_WORK INSTRUCTIONS:_ Search the records for "item" and copy each line that holds it.

*** INFORMATION SHOWN ***

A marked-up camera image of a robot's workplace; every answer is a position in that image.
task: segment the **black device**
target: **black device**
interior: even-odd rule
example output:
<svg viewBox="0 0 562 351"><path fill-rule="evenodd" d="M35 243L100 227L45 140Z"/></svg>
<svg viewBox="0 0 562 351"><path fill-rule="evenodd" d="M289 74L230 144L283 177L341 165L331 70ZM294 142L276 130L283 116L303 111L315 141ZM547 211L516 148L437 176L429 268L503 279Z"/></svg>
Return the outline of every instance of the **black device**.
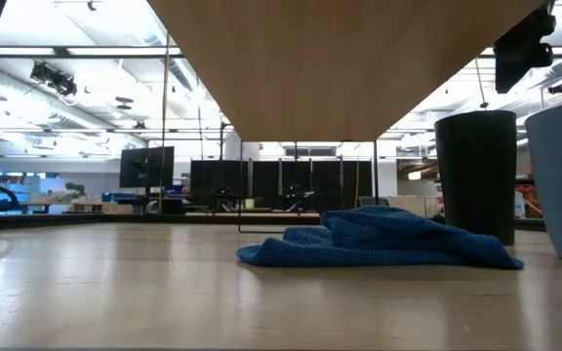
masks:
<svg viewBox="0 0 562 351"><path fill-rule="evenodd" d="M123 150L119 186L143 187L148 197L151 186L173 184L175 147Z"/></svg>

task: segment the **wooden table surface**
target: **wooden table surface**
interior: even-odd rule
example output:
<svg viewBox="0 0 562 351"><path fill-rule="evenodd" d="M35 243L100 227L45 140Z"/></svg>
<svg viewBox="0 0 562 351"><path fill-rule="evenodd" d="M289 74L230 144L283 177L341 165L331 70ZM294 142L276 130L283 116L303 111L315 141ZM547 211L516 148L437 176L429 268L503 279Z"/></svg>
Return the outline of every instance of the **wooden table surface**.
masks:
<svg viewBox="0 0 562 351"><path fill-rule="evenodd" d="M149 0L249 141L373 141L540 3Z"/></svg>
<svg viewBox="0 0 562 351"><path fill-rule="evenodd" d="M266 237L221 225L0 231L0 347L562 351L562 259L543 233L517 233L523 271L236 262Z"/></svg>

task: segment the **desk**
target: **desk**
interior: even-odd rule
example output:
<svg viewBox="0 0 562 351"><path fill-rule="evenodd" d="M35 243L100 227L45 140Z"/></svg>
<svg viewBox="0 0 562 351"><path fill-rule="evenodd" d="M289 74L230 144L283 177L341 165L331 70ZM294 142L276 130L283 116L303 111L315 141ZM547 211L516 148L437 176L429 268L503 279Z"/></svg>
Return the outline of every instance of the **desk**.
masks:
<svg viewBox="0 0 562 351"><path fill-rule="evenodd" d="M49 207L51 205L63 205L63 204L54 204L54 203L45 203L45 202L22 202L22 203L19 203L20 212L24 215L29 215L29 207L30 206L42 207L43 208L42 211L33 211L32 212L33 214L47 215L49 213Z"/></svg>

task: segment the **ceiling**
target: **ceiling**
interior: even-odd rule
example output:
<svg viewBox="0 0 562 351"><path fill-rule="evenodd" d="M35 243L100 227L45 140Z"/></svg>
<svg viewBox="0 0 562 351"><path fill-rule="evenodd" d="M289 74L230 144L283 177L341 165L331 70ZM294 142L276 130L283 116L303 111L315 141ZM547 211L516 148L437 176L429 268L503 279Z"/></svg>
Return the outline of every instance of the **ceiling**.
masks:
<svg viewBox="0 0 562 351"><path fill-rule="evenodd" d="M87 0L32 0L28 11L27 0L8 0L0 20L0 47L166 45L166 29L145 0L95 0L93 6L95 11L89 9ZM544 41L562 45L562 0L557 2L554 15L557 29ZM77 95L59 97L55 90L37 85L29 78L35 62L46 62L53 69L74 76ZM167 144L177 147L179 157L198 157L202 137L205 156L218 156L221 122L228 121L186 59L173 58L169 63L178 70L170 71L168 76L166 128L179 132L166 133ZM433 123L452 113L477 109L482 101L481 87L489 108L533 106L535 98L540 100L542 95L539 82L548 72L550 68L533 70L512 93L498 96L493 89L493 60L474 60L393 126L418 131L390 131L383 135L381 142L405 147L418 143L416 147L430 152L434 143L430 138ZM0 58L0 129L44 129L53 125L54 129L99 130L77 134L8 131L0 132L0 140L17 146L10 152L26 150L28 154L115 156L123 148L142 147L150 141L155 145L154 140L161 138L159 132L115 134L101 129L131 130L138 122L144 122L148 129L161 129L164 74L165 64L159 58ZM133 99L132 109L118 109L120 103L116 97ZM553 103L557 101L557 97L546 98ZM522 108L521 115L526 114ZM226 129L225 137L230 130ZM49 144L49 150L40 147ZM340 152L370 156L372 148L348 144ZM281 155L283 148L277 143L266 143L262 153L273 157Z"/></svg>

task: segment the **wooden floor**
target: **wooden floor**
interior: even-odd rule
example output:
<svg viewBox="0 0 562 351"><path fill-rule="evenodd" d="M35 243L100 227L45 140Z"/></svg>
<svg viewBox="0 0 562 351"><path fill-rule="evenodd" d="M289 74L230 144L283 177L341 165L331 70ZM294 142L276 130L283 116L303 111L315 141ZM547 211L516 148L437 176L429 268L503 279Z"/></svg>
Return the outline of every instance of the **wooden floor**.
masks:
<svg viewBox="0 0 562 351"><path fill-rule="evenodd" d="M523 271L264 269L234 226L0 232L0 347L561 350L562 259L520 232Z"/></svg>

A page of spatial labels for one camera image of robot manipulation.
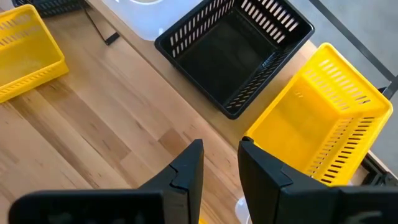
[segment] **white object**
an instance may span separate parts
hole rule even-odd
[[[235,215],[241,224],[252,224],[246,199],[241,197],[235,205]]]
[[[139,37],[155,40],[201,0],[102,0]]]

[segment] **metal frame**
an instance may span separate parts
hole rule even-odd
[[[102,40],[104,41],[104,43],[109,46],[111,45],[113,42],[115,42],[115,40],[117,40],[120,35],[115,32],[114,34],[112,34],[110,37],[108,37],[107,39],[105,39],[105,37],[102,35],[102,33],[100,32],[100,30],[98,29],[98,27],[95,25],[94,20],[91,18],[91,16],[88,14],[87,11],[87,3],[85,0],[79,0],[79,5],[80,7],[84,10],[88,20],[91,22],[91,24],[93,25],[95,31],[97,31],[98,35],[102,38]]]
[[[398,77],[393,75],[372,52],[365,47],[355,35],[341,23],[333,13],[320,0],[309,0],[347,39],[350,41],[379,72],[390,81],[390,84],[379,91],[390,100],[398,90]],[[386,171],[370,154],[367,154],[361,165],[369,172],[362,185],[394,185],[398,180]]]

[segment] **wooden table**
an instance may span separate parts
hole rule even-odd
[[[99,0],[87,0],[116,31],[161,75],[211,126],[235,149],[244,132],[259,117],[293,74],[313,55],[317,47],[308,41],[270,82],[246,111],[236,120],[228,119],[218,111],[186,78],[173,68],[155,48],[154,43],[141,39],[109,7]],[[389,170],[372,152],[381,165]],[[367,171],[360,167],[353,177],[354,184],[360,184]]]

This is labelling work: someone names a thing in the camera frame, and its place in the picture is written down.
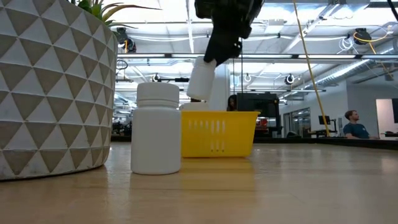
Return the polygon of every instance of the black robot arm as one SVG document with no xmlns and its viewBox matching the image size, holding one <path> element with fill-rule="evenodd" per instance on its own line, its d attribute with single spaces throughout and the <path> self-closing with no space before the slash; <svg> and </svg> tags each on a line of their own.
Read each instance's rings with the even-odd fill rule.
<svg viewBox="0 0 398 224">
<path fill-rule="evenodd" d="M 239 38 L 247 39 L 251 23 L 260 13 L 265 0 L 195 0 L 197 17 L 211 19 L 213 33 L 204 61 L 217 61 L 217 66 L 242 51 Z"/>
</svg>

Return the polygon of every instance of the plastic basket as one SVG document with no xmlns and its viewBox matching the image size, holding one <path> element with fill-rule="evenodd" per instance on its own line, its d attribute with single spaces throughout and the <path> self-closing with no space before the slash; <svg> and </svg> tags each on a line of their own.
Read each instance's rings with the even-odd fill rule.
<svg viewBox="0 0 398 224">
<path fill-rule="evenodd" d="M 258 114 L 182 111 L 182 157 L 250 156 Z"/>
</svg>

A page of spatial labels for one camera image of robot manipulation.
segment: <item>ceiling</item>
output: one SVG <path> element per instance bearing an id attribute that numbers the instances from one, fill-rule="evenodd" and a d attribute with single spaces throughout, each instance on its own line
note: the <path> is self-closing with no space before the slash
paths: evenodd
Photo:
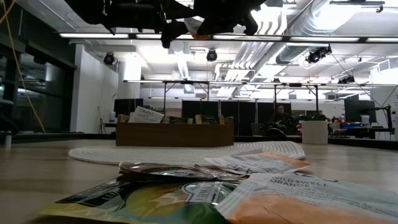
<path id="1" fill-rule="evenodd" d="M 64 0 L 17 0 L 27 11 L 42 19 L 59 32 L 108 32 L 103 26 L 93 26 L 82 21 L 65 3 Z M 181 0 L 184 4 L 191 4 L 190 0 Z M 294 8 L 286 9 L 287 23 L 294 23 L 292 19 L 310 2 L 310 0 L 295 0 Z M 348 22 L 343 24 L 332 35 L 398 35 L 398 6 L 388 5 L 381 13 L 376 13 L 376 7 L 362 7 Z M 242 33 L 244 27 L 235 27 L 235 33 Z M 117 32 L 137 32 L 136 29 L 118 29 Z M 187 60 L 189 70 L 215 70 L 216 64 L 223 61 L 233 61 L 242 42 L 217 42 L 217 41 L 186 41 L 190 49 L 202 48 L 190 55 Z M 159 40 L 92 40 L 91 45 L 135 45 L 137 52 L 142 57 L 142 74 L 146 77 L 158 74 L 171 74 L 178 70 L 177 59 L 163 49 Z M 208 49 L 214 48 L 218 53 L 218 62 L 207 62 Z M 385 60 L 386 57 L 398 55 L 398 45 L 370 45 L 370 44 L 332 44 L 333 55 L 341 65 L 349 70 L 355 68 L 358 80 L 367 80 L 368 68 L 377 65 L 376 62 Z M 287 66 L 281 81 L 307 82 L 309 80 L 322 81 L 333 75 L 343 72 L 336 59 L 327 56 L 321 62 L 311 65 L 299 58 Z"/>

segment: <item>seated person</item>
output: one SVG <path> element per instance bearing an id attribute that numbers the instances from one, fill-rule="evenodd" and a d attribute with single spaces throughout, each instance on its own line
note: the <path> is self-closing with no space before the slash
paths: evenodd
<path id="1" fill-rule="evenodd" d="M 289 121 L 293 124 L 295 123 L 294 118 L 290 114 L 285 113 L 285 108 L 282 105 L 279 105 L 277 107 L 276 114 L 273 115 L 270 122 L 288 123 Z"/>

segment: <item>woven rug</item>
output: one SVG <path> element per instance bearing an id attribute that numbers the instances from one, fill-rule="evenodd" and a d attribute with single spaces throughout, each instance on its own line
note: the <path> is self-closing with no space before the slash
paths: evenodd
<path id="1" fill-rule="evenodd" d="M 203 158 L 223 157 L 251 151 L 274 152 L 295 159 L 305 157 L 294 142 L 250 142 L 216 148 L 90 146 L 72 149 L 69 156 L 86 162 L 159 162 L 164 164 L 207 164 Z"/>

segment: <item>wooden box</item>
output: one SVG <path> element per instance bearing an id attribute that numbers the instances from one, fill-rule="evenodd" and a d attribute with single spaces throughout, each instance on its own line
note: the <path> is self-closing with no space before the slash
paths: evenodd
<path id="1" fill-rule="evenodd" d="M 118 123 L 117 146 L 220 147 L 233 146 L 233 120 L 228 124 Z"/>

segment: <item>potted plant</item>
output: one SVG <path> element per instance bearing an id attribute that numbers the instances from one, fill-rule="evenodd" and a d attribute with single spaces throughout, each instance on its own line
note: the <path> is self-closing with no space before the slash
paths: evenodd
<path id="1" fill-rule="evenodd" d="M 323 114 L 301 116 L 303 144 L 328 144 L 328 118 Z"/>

*** End of INFORMATION SHOWN ***

_SOLUTION TO THE EXERCISE:_
segment: <item>ceiling</item>
segment: <item>seated person</item>
segment: <item>woven rug</item>
segment: <item>wooden box</item>
segment: <item>potted plant</item>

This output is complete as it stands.